One of the most unforgivable things about reddit is how pathetic the search engine is, considering the amount of free, top notch information is captured there and you need google +reddit to get at it, what can we do to make federated alternatives self searchable ?
This is going to be even worse than reddit search, unfortunately. There’s not an easy way to make a search like this scale for the small amount of instances we even know about. Considering there are tons of instance out there and there will probably be more in the future, these problems are going to crop up a lot more. It’s actually much easier to search in one centralized location, however the reddit search actually ended up being implemented.
It does become very fragmented. A post on my single-user server is going to be low down the rankings compared to the same post on a subreddit with the weight of the reddit domain name behind it. I’m also not entirely sure if/how content here gets indexed, especially when it appears under different federated domains. Content discovery is very different in a distributed world.
Don’t know how to help but agree on how important search is. Which might be even harder to do given federation.
Also upvote for firefly user name
Discord, for example, means all useful information is captured by discord, never to be searched by plebs. IRC is usually ephemeral. Most web search has been diluted by SEO and content farms to the point of uselessness. Perhaps we can think about next gen search right now. A point of hope is things like gigabrain which, it would seem, use LLMs to ‘cut through the noise’, but also summarize and collate, seems like a useful way forward if distributed. Happy to look into it myself, but would like to hear others input. (pleasently ppl were commenting before I finished)
Eventually I hope lemmy.directory will be great for this purpose. It’s a Lemmy instance configured to pick up every Lemmy community it can find.
I work for a small company that runs a website with lots of information and our search has always sucked. We tried several tweaks and free solutions - the final decision was to pay for search which is what we did and it is awesome now, but expensive. A major company like Reddit should be able to figure it out, but search is harder than most people realize. Google just makes it look easy.
In the past I normally used Pushshift to search Reddit due to how poor the search engine was. I think it was only until very recently when they finally added comment searching.

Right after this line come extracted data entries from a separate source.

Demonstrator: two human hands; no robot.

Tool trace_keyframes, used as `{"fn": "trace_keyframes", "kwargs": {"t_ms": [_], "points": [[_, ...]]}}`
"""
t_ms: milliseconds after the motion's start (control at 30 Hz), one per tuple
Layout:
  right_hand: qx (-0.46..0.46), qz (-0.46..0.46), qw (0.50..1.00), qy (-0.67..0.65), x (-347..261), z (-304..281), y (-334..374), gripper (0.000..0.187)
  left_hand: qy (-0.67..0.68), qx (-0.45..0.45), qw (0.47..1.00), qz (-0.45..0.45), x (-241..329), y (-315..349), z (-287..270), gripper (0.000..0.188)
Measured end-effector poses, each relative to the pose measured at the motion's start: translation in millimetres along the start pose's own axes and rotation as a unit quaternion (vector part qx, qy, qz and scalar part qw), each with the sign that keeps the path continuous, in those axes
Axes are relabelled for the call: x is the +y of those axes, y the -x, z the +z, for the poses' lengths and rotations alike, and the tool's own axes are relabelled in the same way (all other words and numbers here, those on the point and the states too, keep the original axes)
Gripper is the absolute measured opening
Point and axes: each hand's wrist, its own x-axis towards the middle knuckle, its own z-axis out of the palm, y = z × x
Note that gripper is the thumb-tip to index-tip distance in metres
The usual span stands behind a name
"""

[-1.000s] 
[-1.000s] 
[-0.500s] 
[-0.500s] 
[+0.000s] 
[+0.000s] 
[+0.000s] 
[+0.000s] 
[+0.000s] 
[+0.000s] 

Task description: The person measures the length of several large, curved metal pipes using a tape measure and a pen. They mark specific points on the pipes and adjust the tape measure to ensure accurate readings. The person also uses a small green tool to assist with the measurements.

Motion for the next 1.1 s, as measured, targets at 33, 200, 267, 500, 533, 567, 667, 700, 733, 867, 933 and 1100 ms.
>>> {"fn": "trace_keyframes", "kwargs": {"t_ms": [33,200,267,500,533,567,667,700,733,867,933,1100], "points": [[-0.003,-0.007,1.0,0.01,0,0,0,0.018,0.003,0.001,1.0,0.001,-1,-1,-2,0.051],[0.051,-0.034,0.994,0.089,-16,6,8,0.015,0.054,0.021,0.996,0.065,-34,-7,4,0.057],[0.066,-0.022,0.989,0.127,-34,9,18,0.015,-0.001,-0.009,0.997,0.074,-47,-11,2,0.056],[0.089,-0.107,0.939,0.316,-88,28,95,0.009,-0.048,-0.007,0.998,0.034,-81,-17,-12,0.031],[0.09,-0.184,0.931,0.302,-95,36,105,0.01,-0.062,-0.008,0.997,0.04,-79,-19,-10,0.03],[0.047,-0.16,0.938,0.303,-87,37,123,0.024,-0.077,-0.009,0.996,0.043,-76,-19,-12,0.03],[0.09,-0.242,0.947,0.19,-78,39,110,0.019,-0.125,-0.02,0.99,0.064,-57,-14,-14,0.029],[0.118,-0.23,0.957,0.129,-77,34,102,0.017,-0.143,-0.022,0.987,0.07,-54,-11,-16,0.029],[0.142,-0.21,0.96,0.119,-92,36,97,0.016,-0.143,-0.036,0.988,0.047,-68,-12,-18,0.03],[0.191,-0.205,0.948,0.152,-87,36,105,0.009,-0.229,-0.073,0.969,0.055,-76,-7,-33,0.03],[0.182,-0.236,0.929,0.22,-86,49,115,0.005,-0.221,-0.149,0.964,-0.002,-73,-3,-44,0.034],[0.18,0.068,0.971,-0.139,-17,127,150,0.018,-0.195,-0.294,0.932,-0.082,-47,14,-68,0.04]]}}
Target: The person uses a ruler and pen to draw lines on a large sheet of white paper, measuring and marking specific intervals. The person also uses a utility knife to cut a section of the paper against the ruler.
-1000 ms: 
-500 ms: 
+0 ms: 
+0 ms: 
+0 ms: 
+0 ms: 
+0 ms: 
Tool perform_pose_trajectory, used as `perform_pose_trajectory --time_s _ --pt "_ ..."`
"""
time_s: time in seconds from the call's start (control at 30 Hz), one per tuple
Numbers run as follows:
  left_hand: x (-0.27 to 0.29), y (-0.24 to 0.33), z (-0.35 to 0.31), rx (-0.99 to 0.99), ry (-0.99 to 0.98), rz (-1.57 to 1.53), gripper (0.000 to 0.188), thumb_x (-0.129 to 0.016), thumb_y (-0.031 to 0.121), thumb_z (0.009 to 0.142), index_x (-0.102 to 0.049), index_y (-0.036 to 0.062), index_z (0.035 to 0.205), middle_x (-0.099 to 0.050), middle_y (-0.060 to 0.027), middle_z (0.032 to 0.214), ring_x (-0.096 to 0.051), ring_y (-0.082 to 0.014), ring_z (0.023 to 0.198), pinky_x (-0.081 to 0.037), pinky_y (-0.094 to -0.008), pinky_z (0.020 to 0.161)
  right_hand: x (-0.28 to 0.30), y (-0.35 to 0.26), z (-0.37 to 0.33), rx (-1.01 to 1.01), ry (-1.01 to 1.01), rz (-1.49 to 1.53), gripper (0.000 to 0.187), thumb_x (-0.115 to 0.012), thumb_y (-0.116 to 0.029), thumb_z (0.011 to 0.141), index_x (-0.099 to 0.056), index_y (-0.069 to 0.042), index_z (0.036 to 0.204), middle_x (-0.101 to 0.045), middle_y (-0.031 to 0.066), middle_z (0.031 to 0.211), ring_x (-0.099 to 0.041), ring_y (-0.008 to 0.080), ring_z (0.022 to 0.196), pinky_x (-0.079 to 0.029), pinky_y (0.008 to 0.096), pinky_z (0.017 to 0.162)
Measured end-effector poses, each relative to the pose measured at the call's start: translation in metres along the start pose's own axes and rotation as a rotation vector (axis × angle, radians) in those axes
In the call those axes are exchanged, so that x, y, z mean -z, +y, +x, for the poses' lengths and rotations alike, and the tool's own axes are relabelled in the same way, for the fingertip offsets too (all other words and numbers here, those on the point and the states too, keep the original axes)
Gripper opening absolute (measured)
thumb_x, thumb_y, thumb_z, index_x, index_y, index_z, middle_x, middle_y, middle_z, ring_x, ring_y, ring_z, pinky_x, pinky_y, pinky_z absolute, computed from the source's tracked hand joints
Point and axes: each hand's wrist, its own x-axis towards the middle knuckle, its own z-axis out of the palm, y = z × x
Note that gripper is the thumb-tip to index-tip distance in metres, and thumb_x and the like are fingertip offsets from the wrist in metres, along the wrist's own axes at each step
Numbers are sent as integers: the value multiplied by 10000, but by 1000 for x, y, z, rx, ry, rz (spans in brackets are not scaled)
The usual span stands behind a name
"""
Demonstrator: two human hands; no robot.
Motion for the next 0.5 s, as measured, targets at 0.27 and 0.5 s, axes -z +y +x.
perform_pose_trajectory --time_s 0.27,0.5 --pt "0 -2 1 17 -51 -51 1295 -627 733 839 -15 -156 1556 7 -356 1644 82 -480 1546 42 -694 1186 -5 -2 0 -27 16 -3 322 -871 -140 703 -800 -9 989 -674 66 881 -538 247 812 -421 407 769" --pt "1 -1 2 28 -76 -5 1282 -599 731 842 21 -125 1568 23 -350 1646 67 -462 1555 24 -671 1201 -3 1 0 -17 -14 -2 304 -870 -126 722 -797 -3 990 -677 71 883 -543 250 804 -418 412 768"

Simplest implementation is that an instance searches its own content while sending requests to federated instances and merging their results in with its own based on whatever method the instance admins want (whether it puts its own results at the top, or treats them as one set, or whatever). That could cause a lot of traffic and has a load of latency while your search spreads out hop by hop, to the instances that yours is federated with, to the ones they’re federated with, etc. Plus you’d need a mechanism to stop instances from sending a search to an instance that’s already got it, to avoid hammering instances that have multiple federation paths to yours. Not an easy problem.
You might be able to do some kind of index publication where an instance publishes the most notable posts for other instances to include in their indexes, so that when you search it could show you results from among hot posts elsewhere in the fediverse - not an exhaustive list, but a search within posts that are getting attention.
There’s also other stuff I’d be tempted to experiment with, like using some kind of TF-IDF ranking to choose what counts as “most notable”, rather than just activity or view count, so that posts that are particularly relevant to certain topics could be publicised. An instance could even choose to filter that, so for example an instance who chooses to focus on tech topics could publicise highly-relevant tech posts but filter out politics keywords even when a post gets high relevance scores, so that political discussion on that instance is less visible, even when searched for.
Thankyou for applying soilid thought. What there would you consider actionable ? As in could likely be coded (for free)
Any of that could be done; there’s some parts that are more challenging but there are certainly harder things that have been solved by open-source software. I know almost nothing about how Lemmy’s innards are built though, so I couldn’t hazard a guess as to how much effort any of it would take. Some of it could possibly be achieved through separate services that you could host alongside a Lemmy instance, or entirely on their own, while other parts would really work best as features within Lemmy’s own codebase.